Потом, когда жидкость больше не просачивалось от клыка, человек закупорил пузырек пробкой, вернул его женщине, взял второй пузырек и доил другой клык Гротеска. Когда он закончил, он оступил подальше и рот монстра закрылся. Мужчина вернул пузырек назад к остальной части, потом присоединился к группе, и начал громко скандировать наряду со всеми остальными. Гротеск изучал их своим единственным красным глазом, его жесткая подобная человеческой голова, качалась из стороны в сторону в такт скандированию. Затем он медленно повернулся и затопил назад в храм на его вагоне пальцев. Когда он вошел, люди последовали, в три ряда, тихо скандируя, исчезая во мраке храма за Гротеском, оставляя нас потрясенных и одних снаружи, чтобы уйти и обсудить зловещее зрелище.
ГЛАВА 17
— Вы сумашедшие! — зашипел Спитс, подавляя голос, чтобы не привлечь внимание Кулашка. — Вы хотите войти в логово того дьявола и рискнуть вашими жизнями, ради нескольких бутылок яда? — Там должно быть кое-что … особенное, — настаивал Харкат. — Нам бы не сказали, что мы … в этом нуждаемся, если это было бы не важно.
— Стоит выбрасывать ваши жизни, — зарычал Спитс. — У того монстра вы оба будете пудингом, и он будет все еще хотеть есть после.
— Я не уверен в этом, — пробормотал я. — Он питался как змея.

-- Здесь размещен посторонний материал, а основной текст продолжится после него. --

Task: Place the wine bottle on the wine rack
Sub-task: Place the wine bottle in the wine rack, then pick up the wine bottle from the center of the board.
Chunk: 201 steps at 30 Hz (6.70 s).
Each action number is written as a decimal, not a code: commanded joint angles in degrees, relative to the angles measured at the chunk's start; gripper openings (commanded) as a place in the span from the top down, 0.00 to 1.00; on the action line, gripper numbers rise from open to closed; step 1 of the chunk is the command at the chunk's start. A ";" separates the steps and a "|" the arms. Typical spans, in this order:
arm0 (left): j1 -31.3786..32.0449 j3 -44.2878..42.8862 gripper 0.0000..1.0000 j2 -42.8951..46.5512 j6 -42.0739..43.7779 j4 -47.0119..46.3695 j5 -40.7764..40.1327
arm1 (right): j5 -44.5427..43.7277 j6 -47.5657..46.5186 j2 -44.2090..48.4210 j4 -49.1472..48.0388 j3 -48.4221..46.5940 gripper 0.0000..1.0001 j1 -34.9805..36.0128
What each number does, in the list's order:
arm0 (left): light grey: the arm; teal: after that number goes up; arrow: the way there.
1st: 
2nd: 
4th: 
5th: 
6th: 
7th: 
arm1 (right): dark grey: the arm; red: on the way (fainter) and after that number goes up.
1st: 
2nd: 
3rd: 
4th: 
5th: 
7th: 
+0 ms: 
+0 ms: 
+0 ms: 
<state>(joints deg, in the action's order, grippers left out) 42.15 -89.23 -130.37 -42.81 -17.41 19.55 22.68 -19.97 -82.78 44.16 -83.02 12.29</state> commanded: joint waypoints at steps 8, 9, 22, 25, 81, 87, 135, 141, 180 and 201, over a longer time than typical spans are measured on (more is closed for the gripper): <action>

Я знаю о змеях с того момента, как я разделил палатку с Эврой — мальчиком-змеей, — добавил я в пользу Спитса. — Ребенку потребуется много времени для переваривания, даже для животного такого размера. Я сомневаюсь, что ему нужно будет, есть снова в течение нескольких дней. И змея обычно спит, в то время как еда переваривается.
— Но это не змея, — напомнил мне Спитс. — Это — …, как вы называли это?
— Гротеск, — сказал Харкат.
— Ааааррр. Вы никогда не делили палатку с Гротеском, не так ли? Поэтому вы ничего не знаете о нем. Нужно быть безумным, чтобы так рисковать. А что относительно той сумасшедшей толпы с розовыми волосами? Если они поймают вас, то они не будут долго думать, чтобы предложить вас своей гигантской полукровке.
— Ты думаешь, что у них сделка … с ним? — спросил Харкат. — Я полагаю, что они поклоняются Гротеску. Именно поэтому они … пожертвовали мальчиком.
— Прекрасное положение. — разбушевался Спитс. — Одно дело убить незнакомца, но охотно уступить себя — безумие!
— Они не могут часто делать этого, — отметил я. — Их не так много. Они вымерли бы, если бы они делали человеческое жертвоприношение каждый раз, когда животное захочет есть. Они должны кормить его овцами и другими животными, и предлогать человека только в особых случаях.